Set down precisely the lines from the line with "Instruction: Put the" through the end of the material, inclusive, and no pictures.

→ **Dataset excerpt**
-=-=-=-=-

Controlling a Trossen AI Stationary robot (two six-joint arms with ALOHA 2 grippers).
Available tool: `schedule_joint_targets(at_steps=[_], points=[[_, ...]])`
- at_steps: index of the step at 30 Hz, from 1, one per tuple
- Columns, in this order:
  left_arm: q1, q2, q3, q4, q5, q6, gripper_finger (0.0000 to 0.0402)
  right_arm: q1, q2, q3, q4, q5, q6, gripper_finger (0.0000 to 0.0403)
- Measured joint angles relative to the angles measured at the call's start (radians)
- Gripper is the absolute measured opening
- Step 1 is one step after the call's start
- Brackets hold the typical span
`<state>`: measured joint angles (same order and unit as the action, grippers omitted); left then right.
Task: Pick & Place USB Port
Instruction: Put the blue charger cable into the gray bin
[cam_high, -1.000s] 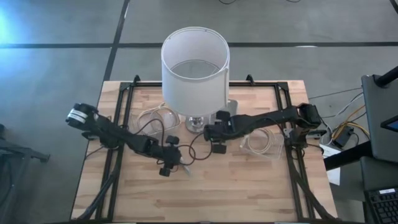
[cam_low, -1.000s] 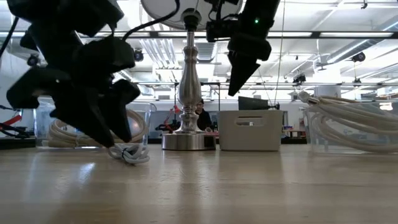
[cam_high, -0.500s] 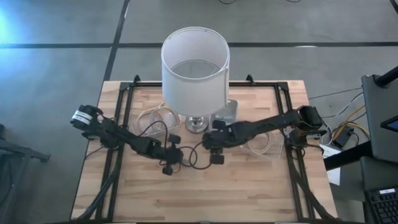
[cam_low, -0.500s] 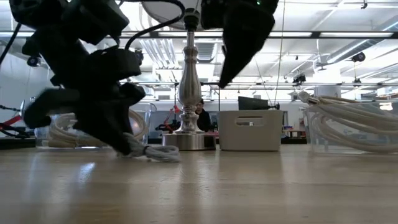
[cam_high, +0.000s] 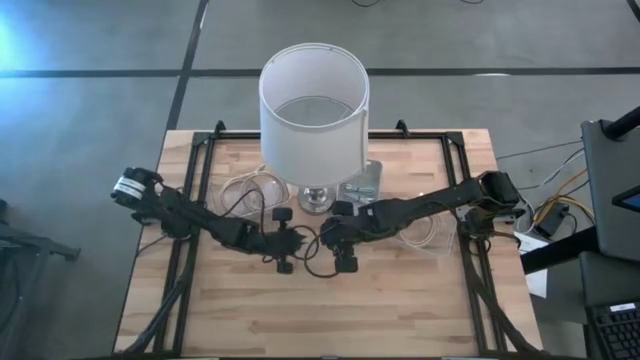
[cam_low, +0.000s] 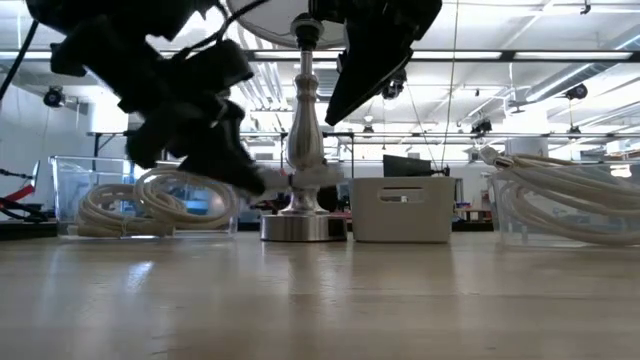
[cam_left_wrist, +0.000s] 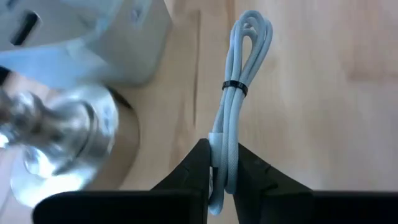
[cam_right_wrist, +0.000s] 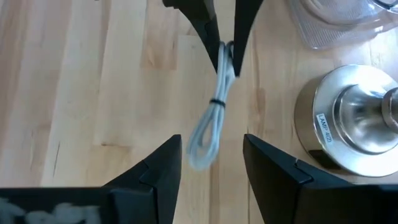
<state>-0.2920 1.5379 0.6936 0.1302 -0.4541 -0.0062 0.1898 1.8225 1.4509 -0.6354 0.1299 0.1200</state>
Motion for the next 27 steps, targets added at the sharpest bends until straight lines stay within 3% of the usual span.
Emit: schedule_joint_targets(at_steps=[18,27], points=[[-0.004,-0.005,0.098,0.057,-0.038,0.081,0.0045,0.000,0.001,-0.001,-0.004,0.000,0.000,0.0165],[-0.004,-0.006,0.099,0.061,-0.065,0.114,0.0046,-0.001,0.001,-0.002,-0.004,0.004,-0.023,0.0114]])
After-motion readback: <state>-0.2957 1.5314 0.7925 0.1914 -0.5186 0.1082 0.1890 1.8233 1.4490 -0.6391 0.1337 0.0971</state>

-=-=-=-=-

→ **Task response**
Instruction: Put the blue charger cable into the gray bin
[cam_high, -1.000s] 
[cam_low, -1.000s] 
[cam_high, -0.500s] 
[cam_low, -0.500s] 
[cam_high, +0.000s] 
[cam_low, +0.000s] 
[cam_left_wrist, +0.000s] 
[cam_right_wrist, +0.000s] 
<state>-0.2920 1.5379 0.6936 0.1302 -0.4541 -0.0062 0.1898 1.8225 1.4509 -0.6354 0.1299 0.1200</state>
Motion for the next 27 steps, targets added at the sharpest bends until straight lines stay within 3% of the usual span.
Emit: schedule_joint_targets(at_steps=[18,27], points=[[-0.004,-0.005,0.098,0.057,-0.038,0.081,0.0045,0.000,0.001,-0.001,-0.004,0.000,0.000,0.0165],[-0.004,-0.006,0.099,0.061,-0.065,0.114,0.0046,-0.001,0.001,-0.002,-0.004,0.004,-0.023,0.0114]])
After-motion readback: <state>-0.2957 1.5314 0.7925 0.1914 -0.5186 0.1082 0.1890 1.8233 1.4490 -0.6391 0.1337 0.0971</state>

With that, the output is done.